「不妊退職」と「妊活退職」。言葉の違いから感じること。

 週刊東洋経済 2018年6月9日号の特集は『共働きサバイバル』。

 

 この特集の中に、「妊活退職」なる言葉が。

 

 内容としては、「不妊退職」と重なる部分が多く、大きな違いはないように感じました。

 

 ですが、”妊活”という言葉と、”不妊”という言葉から受ける印象には、若干の、というか、かなりの違いがあるようにも思われます。

 

 「妊活退職」にしろ、「不妊退職」にしろ、子どもが欲しいと願って医療機関を受診する中で、通院と仕事のはざまで悩み、退職に至る、というプロセスは同じです。

 

 しかし、その苦しい状況を表す言葉の違いにより、受け手の印象が変わってくるのではないかと思うのです。

 

 週刊東洋経済の「妊活退職も社会問題に 進まない職場の理解」という項目では、その後の妊娠中の母体へのリスクについても言及しており、妊活から妊娠、出産して子育てへという流れを想定しての言葉であることがうかがわれます。
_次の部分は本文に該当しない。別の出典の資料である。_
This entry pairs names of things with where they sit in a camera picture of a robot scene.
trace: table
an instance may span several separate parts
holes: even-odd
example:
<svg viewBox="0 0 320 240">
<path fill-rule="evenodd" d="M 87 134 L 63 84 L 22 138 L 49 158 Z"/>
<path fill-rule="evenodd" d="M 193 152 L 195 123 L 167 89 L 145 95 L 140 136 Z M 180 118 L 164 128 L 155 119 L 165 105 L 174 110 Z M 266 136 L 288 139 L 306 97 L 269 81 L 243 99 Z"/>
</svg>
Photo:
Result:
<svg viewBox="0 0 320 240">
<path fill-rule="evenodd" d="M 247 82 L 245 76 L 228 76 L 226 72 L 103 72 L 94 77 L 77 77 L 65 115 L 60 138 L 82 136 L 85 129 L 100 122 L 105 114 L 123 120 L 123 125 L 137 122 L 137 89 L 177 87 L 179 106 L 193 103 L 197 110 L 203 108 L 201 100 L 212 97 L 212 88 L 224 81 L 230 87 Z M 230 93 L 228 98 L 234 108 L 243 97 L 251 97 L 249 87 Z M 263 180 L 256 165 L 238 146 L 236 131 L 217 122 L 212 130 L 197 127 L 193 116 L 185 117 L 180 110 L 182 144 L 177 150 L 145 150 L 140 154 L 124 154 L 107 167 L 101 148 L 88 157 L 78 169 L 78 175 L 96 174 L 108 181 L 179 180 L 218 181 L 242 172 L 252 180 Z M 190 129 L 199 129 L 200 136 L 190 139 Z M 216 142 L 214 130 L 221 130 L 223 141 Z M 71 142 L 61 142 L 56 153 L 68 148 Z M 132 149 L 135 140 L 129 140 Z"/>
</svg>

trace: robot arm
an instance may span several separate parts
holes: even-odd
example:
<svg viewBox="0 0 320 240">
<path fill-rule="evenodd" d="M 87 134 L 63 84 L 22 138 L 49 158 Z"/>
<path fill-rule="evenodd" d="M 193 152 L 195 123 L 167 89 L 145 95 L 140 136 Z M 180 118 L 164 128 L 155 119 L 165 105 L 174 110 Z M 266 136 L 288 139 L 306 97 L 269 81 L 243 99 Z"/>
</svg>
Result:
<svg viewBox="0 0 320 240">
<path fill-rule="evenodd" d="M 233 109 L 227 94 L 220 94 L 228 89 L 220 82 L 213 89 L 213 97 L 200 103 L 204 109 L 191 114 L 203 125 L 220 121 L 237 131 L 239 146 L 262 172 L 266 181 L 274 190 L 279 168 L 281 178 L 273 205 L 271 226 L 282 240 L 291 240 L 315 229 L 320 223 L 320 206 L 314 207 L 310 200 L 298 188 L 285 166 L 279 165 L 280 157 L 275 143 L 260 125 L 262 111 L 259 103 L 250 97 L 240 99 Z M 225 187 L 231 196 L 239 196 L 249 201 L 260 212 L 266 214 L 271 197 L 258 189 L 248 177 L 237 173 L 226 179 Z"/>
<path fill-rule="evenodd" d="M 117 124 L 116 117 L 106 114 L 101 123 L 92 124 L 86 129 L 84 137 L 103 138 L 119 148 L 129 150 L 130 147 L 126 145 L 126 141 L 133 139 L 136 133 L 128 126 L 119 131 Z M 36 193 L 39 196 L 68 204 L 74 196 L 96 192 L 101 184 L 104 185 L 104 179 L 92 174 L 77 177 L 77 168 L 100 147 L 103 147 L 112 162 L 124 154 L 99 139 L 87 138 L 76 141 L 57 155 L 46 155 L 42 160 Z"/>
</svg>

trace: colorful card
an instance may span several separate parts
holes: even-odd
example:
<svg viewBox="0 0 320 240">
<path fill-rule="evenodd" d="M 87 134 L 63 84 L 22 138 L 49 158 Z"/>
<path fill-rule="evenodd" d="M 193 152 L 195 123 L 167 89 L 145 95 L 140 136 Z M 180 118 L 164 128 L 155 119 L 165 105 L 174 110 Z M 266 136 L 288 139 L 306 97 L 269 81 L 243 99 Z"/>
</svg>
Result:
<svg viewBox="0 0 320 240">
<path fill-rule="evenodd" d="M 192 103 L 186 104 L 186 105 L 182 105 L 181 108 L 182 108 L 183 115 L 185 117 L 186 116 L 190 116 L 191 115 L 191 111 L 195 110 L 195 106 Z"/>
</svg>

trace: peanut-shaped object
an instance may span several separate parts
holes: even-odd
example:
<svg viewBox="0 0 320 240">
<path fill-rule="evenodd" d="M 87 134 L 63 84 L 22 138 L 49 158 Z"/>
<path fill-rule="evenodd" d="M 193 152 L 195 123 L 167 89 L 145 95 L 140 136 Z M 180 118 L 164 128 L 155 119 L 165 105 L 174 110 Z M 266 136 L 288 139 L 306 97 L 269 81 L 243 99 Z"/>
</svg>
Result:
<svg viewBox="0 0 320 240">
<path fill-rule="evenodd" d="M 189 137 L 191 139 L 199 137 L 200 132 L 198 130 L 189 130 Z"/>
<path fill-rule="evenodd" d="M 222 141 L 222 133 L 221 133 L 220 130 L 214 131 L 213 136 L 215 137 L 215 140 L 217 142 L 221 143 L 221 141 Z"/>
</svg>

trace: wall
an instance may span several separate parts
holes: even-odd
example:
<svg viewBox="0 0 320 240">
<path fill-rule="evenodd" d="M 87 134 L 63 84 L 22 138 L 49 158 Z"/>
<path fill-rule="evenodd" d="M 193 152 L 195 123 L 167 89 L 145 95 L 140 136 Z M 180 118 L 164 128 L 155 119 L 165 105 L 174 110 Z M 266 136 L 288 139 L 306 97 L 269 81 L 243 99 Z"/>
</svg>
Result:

 不妊治療を受ける側から子育てを行う側への移行をメインにイメージしている、私はそんな印象を受けました。

 

 それに対して、「不妊退職」には、どこか、子どもが授かるかどうかわからない不安定さの中で取り組んでいること、不妊治療のために退職したが、子どもを授からないこともあること。そんな現実をも含むような、不妊治療のその後の多用な道も暗示するような印象を、私は受けています。

 

 これは、あくまでも私の個人的な印象ですので、そんな風には思わないけれど、というご意見も当然、あると思います。内容としては大きく変わらないとなると、なおさら...わざわざ違いを感じる、と言わなくても...とも思うのですが、企業の方々がどう受け取るか、どう感じるか、実態をどのように理解するか、という点においては、とても重要なことではないかと思うのです。

 

 ある言葉から人がどんな印象を受けるか、それによって、どのような考えを持ち、どのような行動をするか。それは、企業にとっても重要な動機となります。

 

 支援を考える上で、不妊治療から子育て支援へと移行することを前提に考えることも大切ですが、一方で、不妊治療によっても子どもを授からない場合もあり、子育て支援への移行がない場合もあるということを考えておくことで、より柔軟な支援体制を組むように方向付けることが可能になるのではないかと考えます。

 

 社員(従業員)が仕事をしていく上で、雇用契約を結んでいる企業は何を考えておくべきか。

 

 リプロダクティブ・ヘルス・サポートでは、社員の不妊治療支援を掲げていますが、介護と仕事の両立も大切になってきていますし、社員(従業員)の疾病治療と仕事の両立も大切です。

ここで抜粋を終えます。